Olivera André Rodrigues, Roesler Valter, Iochpe Cirano, Schmidt Maria Inês, Vigo Álvaro, Barreto Sandhi Maria, Duncan Bruce Bartholow
MSc. IT Analyst, Postgraduate Computing Program, Universidade Federal do Rio Grande do Sul (UFRGS), Porto Alegre (RS), Brazil.
PhD. Professor, Postgraduate Computing Program, Universidade Federal do Rio Grande do Sul (UFRGS), Porto Alegre (RS), Brazil.

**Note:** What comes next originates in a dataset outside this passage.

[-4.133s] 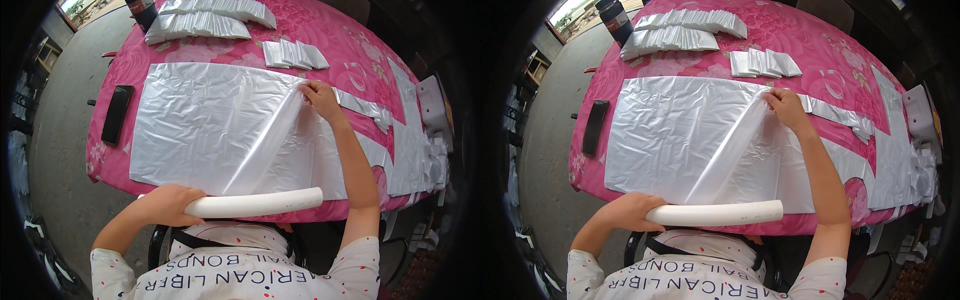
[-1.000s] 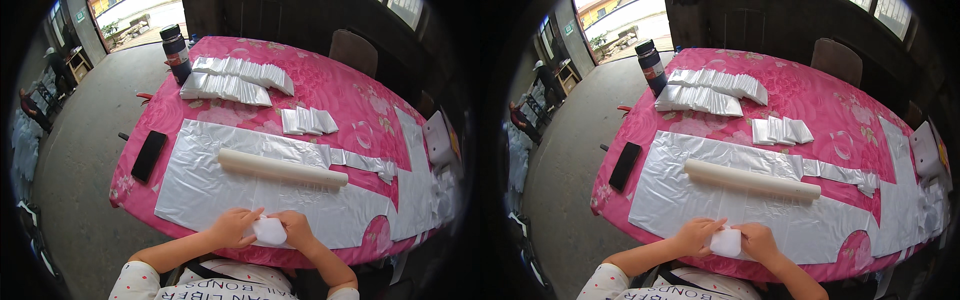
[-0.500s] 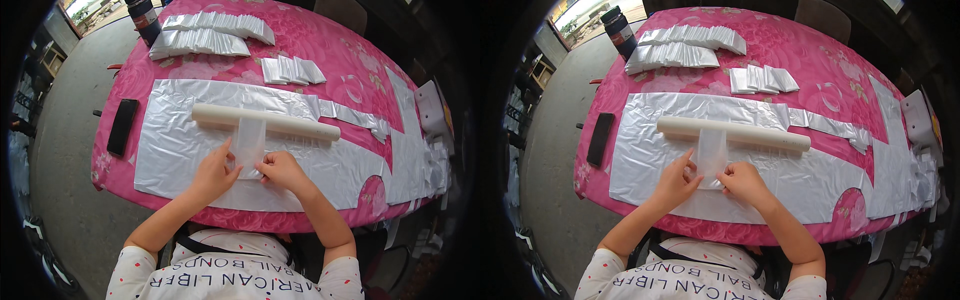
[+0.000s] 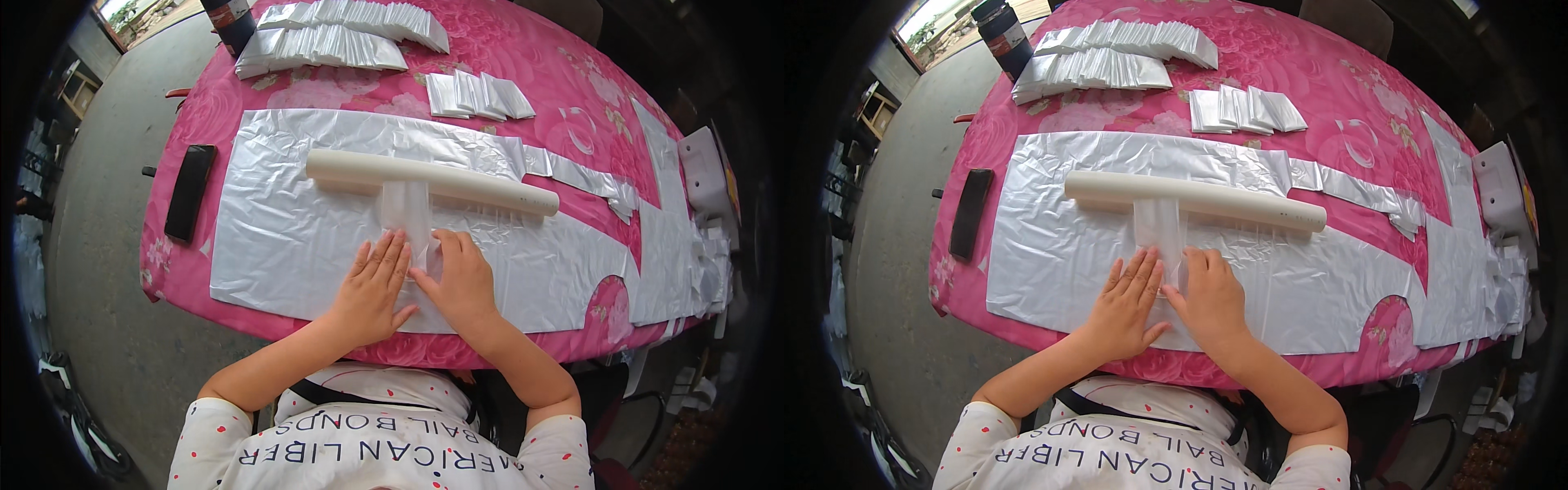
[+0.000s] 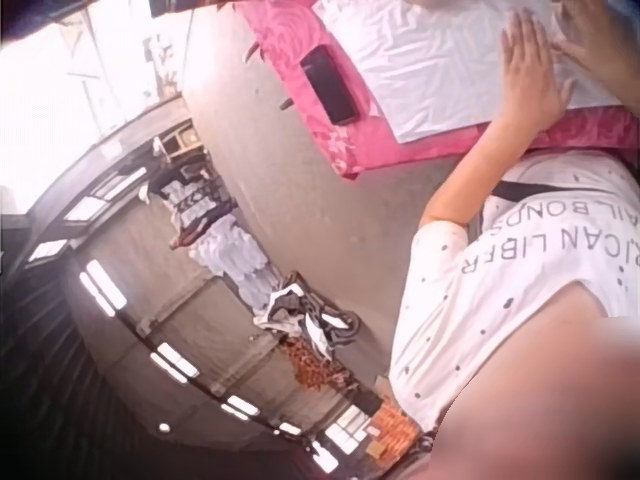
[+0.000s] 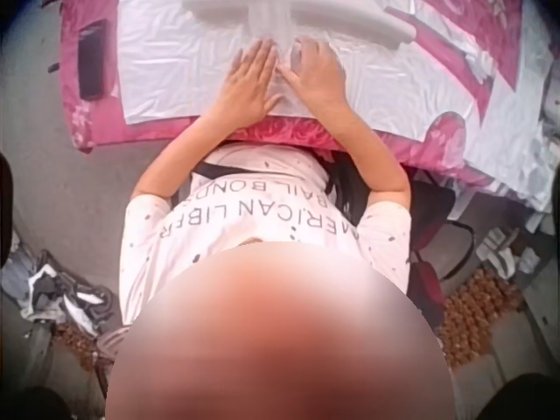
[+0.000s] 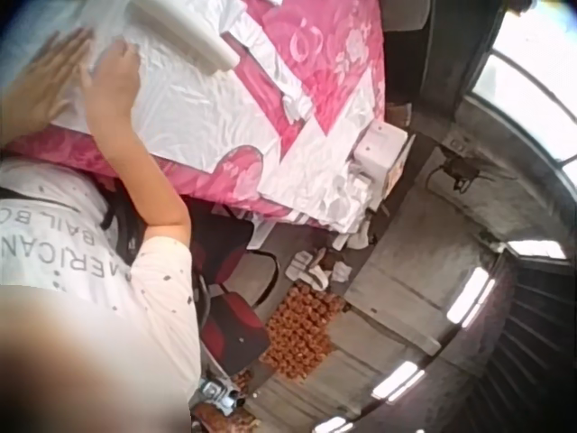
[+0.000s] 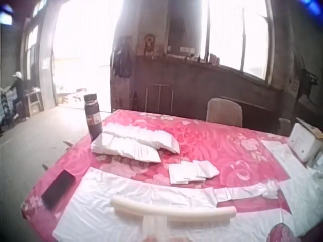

Sao Paulo Med J. 2017 May-Jun;135(3):234-246. doi: 10.1590/1516-3180.2016.0309010217.
: Type 2 diabetes is a chronic disease associated with a wide range of serious health complications that have a major impact on overall health. The aims here were to develop and validate predictive models for detecting undiagnosed diabetes using data from the Longitudinal Study of Adult Health (ELSA-Brasil) and to compare the performance of different machine-learning algorithms in this task.
: Comparison of machine-learning algorithms to develop predictive models using data from ELSA-Brasil.
: After selecting a subset of 27 candidate variables from the literature, models were built and validated in four sequential steps: (i) parameter tuning with tenfold cross-validation, repeated three times; (ii) automatic variable selection using forward selection, a wrapper strategy with four different machine-learning algorithms and tenfold cross-validation (repeated three times), to evaluate each subset of variables; (iii) error estimation of model parameters with tenfold cross-validation, repeated ten times; and (iv) generalization testing on an independent dataset. The models were created with the following machine-learning algorithms: logistic regression, artificial neural network, naïve Bayes, K-nearest neighbor and random forest.
: The best models were created using artificial neural networks and logistic regression. -These achieved mean areas under the curve of, respectively, 75.24% and 74.98% in the error estimation step and 74.17% and 74.41% in the generalization testing step.
: Most of the predictive models produced similar results, and demonstrated the feasibility of identifying individuals with highest probability of having undiagnosed diabetes, through easily-obtained clinical data.
2型糖尿病是一种与多种严重健康并发症相关的慢性疾病,对整体健康有重大影响。本文旨在利用成人健康纵向研究(ELSA - 巴西)的数据开发并验证用于检测未诊断糖尿病的预测模型,并比较不同机器学习算法在此任务中的性能。
使用ELSA - 巴西的数据比较机器学习算法以开发预测模型。
从文献中选择27个候选变量的子集后,模型通过四个连续步骤构建和验证:(i)使用十折交叉验证进行参数调整,重复三次;(ii)使用前向选择进行自动变量选择,这是一种带有四种不同机器学习算法和十折交叉验证(重复三次)的包装策略,以评估每个变量子集;(iii)使用十折交叉验证估计模型参数的误差,重复十次;以及(iv)在独立数据集上进行泛化测试。模型使用以下机器学习算法创建:逻辑回归、人工神经网络、朴素贝叶斯、K近邻和随机森林。
使用人工神经网络和逻辑回归创建了最佳模型。在误差估计步骤中,这些模型的曲线下平均面积分别为75.24%和74.98%,在泛化测试步骤中分别为74.17%和74.41%。
大多数预测模型产生了相似的结果,并证明了通过容易获得的临床数据识别未诊断糖尿病可能性最高的个体的可行性。